In the presence of ABTS, the calculated Km and Vmax demonstrated the efficient oxidation ability of the yellow laccase toward the substrate. The Km of presently studied yellow laccase was reletively lower than the previously mentioned reports. This feature implies that this yellow laccase have greater affinity towards the substrates. The Km value of the laccases from Trichoderma atroviride and Pycnoporus sanguineus in the presence of the same substrate were determined to be 2,500 µM (Chakroun et al. 2010) and 77 µM (Lu et al. 2007), respectively. Laccase from Chaetomium thermophilum showed Vmax value of 2.6 mmol min−1 mg−1 for the substrate ABTS (Chefetz et al. 1998). The values of the catalytic constants obtained for L. squarrosulus laccase were markedly higher than the above reported fungal laccases, which indicates the higher substrate specificity for laccase from L. squarrosulus.

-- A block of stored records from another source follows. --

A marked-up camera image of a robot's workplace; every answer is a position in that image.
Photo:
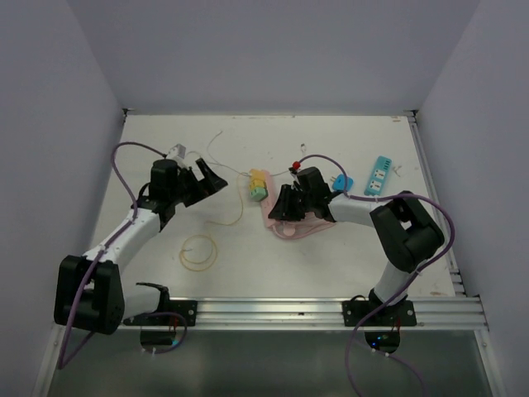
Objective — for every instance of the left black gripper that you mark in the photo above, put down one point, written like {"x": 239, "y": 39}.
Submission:
{"x": 211, "y": 182}

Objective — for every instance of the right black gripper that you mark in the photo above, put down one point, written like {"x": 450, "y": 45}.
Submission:
{"x": 284, "y": 210}

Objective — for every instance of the pink power strip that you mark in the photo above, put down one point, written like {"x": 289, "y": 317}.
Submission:
{"x": 267, "y": 204}

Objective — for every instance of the yellow green charger plug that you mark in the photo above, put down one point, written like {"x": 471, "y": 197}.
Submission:
{"x": 257, "y": 183}

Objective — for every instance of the blue plug adapter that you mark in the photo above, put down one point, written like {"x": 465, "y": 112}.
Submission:
{"x": 341, "y": 183}

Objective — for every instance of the teal power strip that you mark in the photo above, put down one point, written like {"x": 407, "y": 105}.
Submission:
{"x": 378, "y": 177}

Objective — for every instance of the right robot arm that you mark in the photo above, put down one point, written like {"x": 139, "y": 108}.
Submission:
{"x": 407, "y": 233}

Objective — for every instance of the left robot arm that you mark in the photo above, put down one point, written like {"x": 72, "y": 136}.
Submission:
{"x": 89, "y": 293}

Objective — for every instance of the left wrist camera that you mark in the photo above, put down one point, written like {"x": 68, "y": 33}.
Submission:
{"x": 176, "y": 153}

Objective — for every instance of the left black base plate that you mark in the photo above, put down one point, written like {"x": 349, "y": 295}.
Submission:
{"x": 174, "y": 313}

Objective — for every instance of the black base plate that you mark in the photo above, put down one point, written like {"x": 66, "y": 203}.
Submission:
{"x": 360, "y": 309}
{"x": 174, "y": 313}

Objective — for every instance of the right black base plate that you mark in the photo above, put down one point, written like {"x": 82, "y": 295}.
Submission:
{"x": 360, "y": 309}

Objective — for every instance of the aluminium rail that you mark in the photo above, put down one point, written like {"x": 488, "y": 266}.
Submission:
{"x": 329, "y": 314}

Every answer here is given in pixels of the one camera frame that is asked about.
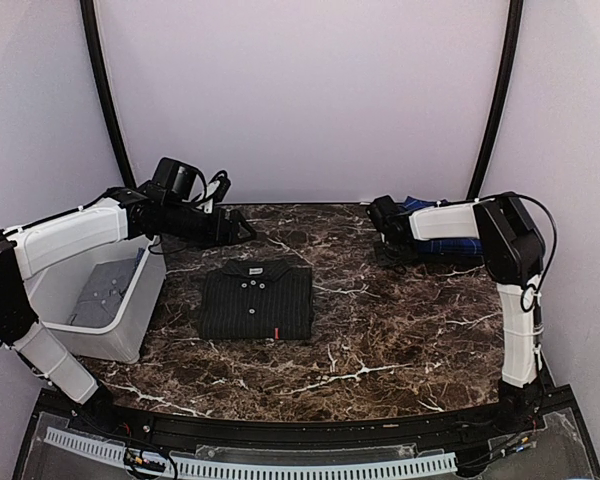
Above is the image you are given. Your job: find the black pinstriped long sleeve shirt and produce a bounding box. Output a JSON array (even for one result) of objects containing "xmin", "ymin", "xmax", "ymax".
[{"xmin": 197, "ymin": 259, "xmax": 314, "ymax": 340}]

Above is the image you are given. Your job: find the blue patterned shirt in bin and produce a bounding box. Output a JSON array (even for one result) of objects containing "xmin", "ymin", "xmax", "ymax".
[{"xmin": 134, "ymin": 248, "xmax": 146, "ymax": 269}]

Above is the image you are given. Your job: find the white slotted cable duct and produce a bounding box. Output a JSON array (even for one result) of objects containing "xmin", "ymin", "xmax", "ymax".
[{"xmin": 43, "ymin": 427, "xmax": 457, "ymax": 479}]

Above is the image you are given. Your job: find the right black frame post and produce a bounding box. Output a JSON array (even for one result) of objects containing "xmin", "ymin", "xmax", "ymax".
[{"xmin": 466, "ymin": 0, "xmax": 524, "ymax": 200}]

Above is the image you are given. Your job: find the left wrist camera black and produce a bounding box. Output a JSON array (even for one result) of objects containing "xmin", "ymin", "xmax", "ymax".
[{"xmin": 145, "ymin": 157, "xmax": 231, "ymax": 213}]

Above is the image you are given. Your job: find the grey button shirt in bin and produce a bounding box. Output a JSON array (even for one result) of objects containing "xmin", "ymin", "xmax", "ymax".
[{"xmin": 68, "ymin": 259, "xmax": 136, "ymax": 328}]

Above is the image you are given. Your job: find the left black frame post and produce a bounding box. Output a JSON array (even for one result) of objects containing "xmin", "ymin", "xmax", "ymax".
[{"xmin": 79, "ymin": 0, "xmax": 136, "ymax": 188}]

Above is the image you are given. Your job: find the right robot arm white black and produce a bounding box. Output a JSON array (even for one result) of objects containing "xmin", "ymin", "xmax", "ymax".
[{"xmin": 366, "ymin": 192, "xmax": 557, "ymax": 389}]

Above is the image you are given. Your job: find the white plastic bin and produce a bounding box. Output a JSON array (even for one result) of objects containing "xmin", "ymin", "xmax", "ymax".
[{"xmin": 25, "ymin": 237, "xmax": 166, "ymax": 364}]

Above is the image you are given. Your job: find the black frame post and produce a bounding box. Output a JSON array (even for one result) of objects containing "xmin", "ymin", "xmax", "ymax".
[
  {"xmin": 79, "ymin": 0, "xmax": 136, "ymax": 188},
  {"xmin": 466, "ymin": 0, "xmax": 524, "ymax": 200}
]

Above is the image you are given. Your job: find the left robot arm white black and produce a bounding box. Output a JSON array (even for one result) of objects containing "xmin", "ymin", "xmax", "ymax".
[{"xmin": 0, "ymin": 184, "xmax": 256, "ymax": 436}]

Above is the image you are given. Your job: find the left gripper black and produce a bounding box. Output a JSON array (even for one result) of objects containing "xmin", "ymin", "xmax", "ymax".
[{"xmin": 163, "ymin": 200, "xmax": 257, "ymax": 250}]

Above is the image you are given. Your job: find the blue plaid shirt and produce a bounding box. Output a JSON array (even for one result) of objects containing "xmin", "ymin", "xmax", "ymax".
[{"xmin": 402, "ymin": 196, "xmax": 483, "ymax": 258}]

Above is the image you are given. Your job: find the black front rail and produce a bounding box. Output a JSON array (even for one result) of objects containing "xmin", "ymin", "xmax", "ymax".
[{"xmin": 34, "ymin": 388, "xmax": 576, "ymax": 446}]

In the present study it was found that,incubation time required for lignin degradation of B. bamboos was 6 h (Fig. 6) and further raise in incubation time does not demonstrate any significant effect. Lignin degradation ceased after attending upper limit, which might be due to the accumulation of lignin degradatory products which act as inhibitor for this yellow laccase. Incubation time for the present yellow laccase-mediated lignin degradation was shorter than any other reported values of enzyme mediated or whole cell mediated degradation of lignin or lignin model compounds (Cunha et al. 2010; Feng et al. 2010; Cho et al. 2009) but higher than the chemical or physical techniques (Yelle et al. 2008; Sun and Cheng 2007).

Conclusion

The present study deals with the purification and characterization of a pH stable yellow laccase from a newly isolated fungus L. squarrosulus MR13. The three-step purification process was effective in concentrating and purifying yellow laccase with a significant yield of 12.67 %. Characterization studies showed that the enzyme possesses a molecular mass of 66 kDa, a pH optimum at 4.5 and 40 °C. It demonstrates activity towards a range of phenolic as well as non-phenolic compounds. The effect of different inhibitors on the purified yellow laccase conformed to the common model of laccase inhibition.